Но потом его роль как головного психологического учреждения стала ослабевать. К середине 60-х гг., когда окреп, оформился факультет психологии МГУ, центр активной научной жизни психологов стал все более перемещаться в ту сторону. А в начале 70-х гг. появился еще один сильный научный центр — Институт психологии АН; там теперь оказалось и Общество психологов. Психологический институт перестал быть ведущим, главным в области психологии.

Видимо, и в ходе дальнейшего развития института можно усмотреть некоторые взлеты и достижения, но все же

 

45

 

пик его значимости и популярности оставался позади, он пришелся на послевоенные 15—20 лет. Это удивительно, если учесть общественно-политическую обстановку в стране в те годы: репрессии, невероятный культ Сталина и партии, так называемые дискуссии (в сущности, «кампания чисток»), жестко ограничивавшие, направлявшие в определенное русло различные области науки и культуры. Разумеется, несвобода, страх, различные «табу» не могли не оказывать своего вредного, искажающего влияния и на то, что делалось в психологии. Но остается фактом и то, о чем шла речь выше: в те годы происходило развертывание психологической работы, увеличилась численность психологов и возрастала их активность, повышался статус психологической науки. Почему оказалось возможным процветание института в те годы?

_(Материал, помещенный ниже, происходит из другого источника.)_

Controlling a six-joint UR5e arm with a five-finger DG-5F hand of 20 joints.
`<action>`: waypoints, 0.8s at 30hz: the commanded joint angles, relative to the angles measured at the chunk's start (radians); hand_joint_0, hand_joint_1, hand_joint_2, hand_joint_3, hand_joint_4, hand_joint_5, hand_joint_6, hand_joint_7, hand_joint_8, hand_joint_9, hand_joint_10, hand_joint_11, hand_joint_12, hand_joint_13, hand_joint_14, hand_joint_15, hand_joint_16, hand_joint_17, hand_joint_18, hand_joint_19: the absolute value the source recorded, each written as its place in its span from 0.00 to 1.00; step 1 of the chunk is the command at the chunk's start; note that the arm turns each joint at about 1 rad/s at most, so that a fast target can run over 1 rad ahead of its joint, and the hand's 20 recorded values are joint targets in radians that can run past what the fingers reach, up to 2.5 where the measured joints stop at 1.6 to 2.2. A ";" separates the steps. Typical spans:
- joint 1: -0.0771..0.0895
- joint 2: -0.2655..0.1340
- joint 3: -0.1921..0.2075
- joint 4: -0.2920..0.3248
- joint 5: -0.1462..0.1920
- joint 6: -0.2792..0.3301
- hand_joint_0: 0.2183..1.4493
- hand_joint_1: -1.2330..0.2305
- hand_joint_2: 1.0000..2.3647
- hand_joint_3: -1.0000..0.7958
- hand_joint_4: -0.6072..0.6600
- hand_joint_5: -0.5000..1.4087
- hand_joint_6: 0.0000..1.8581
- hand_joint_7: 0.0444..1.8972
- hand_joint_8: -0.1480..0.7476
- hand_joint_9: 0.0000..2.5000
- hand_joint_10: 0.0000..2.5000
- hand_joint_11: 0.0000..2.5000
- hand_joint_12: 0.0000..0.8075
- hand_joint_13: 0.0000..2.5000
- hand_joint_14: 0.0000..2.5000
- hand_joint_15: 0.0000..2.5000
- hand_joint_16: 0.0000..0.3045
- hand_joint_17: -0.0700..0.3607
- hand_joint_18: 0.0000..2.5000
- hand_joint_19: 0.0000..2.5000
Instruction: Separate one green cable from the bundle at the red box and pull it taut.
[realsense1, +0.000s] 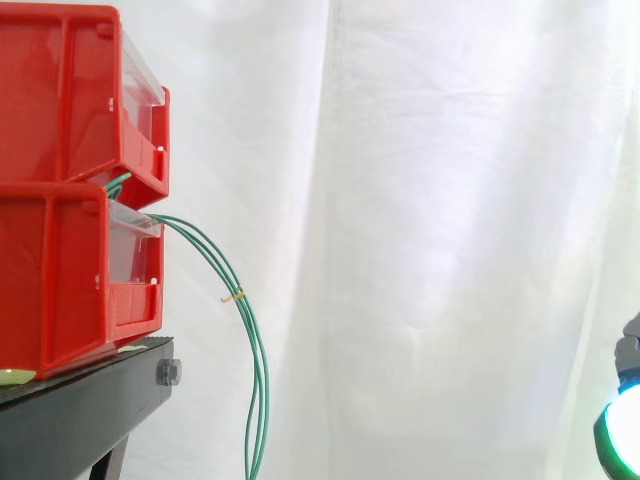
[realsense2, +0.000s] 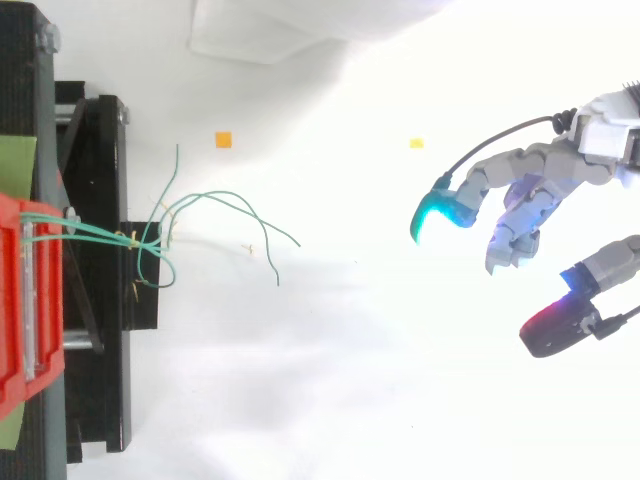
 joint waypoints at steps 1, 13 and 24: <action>0.000 0.001 0.000 -0.028 0.001 0.000 0.26 0.37 0.00 0.28 0.58 0.16 0.27 0.36 0.37 0.37 0.01 0.23 0.39 0.41 0.01 0.23 0.11 0.34 0.24 0.24; -0.005 0.000 0.000 -0.071 0.002 0.000 0.26 0.37 0.00 0.28 0.59 0.17 0.27 0.36 0.38 0.37 0.01 0.23 0.40 0.42 0.01 0.23 0.11 0.34 0.24 0.24; -0.003 0.000 0.000 -0.068 -0.001 0.000 0.27 0.38 0.00 0.28 0.58 0.17 0.27 0.37 0.36 0.37 0.01 0.23 0.40 0.43 0.01 0.23 0.11 0.34 0.24 0.25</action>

Наверное, очень существенную роль сыграло то, что во главе института оказались такие личности, как А.А. Смирнов и Б.М. Теплов — не только ученые высшего класса, но и мудрые политики, гуманисты, последние представители прежней русской интеллигенции. Они вынуждены были стать конформистами, т. е. в политическом отношении уподобиться окружающим, принять «правила игры», которых требовала обстановка. А она требовала, прежде всего, чтобы «линия института» была «политически выдержанной», чтобы работа велась «в свете решений» очередного съезда КПСС и других партийных документов. Беспартийные А.А. Смирнов и Б.М. Теплов не хуже любых партийных работников улавливали новейшие веяния в идеологии, знали, что нужно произносить на собраниях, когда это требовалось, как разговаривать с работниками высоких инстанций, от райкома до самого ЦК. Важно было успокаивать тревожность и бдительность начальства, убеждать в благонадежности. Нужно иметь в виду, что в то время в стране наряду с преследованием «сомнительных» научных направлений многое делалось для материальной поддержки науки, на это направлялись большие средства. От ученых ожидалась отдача, умение «оправдать доверие». Директору и его заму по науке удавалось во многих непростых ситуациях отстоять интересы психологии. Приходилось им защищать и благополучие отдельных психологов (что иногда требовало определенного мужества).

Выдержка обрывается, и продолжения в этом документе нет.